From under the counter she pulls out what appears to be a new phone and from her purse she brings out one that has definitely had some use.  The new one was $80 and the used one was $20.  If you know me at all, you know which one I chose.  We covered the fact that it didn't have a charger but that I could get one from one of the electronics shops for $3.50.  I pulled out my money and handed her two $10 bills.

When I got home and emptied out my pockets I realized I had given her two $20s not $10s.  Crap!  I'd just spent $40 on a $20 phone.  I walked back up there and the store was closed.  I took that as a not great sign.  It's important to remember that stores frequently open and close based on a schedule that defies explanation.  None of the stores I've seen have hours posted and there's a very good reason for that. They're open when they want to be.

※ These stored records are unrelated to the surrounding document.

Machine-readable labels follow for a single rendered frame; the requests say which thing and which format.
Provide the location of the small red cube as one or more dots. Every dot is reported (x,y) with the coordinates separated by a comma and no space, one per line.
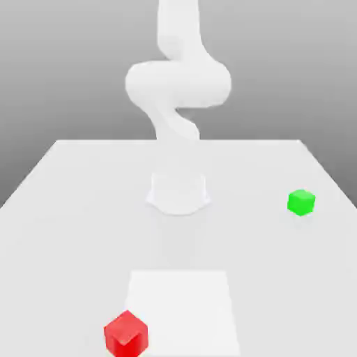
(126,334)

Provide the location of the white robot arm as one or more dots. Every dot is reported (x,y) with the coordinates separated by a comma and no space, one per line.
(178,83)

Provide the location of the small green cube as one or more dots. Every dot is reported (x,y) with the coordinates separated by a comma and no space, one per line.
(301,202)

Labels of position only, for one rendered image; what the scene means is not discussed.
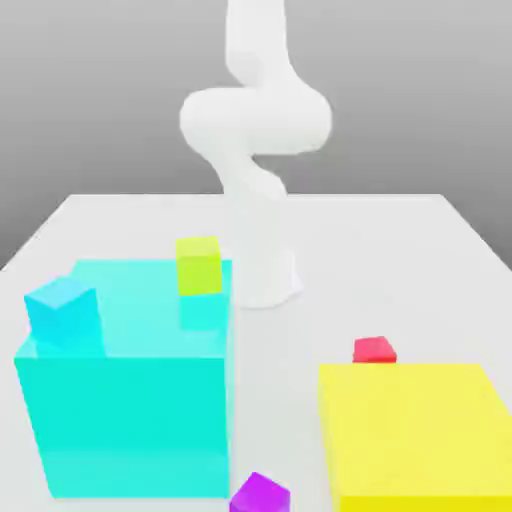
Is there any small red cube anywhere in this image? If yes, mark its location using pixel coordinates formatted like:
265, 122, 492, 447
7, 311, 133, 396
352, 335, 398, 365

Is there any small purple cube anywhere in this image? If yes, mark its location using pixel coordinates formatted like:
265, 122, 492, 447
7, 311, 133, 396
228, 471, 292, 512

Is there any small light blue cube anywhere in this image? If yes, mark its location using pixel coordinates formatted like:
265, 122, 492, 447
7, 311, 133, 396
23, 275, 106, 358

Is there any large yellow box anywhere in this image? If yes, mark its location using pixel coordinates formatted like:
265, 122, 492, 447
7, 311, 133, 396
317, 362, 512, 512

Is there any small lime green cube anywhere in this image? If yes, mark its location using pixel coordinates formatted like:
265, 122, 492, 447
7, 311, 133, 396
174, 235, 224, 298

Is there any large turquoise box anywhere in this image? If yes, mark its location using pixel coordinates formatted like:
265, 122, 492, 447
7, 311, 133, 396
12, 258, 234, 500

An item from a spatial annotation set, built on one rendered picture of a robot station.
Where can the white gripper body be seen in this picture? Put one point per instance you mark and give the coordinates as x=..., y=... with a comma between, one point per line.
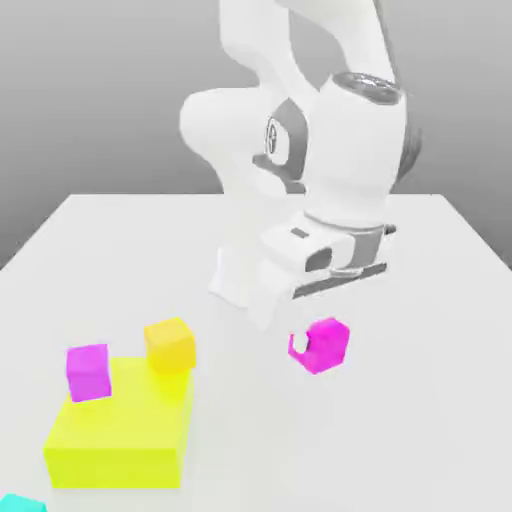
x=340, y=280

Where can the small cyan cube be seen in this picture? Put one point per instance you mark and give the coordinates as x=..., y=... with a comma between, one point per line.
x=20, y=504

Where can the small magenta cube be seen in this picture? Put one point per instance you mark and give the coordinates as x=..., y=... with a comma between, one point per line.
x=328, y=346

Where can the large yellow box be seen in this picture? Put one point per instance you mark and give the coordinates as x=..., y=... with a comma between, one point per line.
x=120, y=432

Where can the small violet cube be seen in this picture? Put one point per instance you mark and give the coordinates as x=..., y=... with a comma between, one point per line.
x=88, y=372

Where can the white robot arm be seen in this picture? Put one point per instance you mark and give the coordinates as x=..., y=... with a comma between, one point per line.
x=352, y=152

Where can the small orange cube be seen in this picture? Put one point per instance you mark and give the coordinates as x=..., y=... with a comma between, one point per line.
x=170, y=344

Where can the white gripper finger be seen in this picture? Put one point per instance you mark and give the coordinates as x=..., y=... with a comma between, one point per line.
x=300, y=344

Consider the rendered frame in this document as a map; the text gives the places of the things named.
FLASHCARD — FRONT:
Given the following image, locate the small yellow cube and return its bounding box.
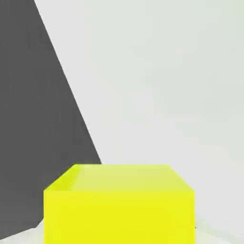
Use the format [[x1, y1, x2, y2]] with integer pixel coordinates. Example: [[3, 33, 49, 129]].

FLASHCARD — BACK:
[[43, 163, 195, 244]]

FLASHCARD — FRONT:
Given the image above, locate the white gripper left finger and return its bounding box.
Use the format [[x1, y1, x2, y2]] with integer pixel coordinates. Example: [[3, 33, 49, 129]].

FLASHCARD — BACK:
[[0, 218, 45, 244]]

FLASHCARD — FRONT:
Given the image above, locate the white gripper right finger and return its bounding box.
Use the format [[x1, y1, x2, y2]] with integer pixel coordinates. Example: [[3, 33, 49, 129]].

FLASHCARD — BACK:
[[194, 219, 244, 244]]

The following day I was outside with my landlord and I told him about it.  His response was, "Not to worry.  This is Ecuador.  She will give you your money."  That still sounded a bit like Pollyanna but the following day I went back and she was open.  She was just as charming as the day before when I had purchesed the phone (why shouldn't she be--she made an extra $20 the day before).

Through my limited Spanish and a fair amount of charades, I got it across that I have her two $20s instead of two $10s.  She smiled and nodded her head and went to her little cash box and handed me a $20 bill.

OK, I'm now officially living in the South American version of Mayberry--and I like it.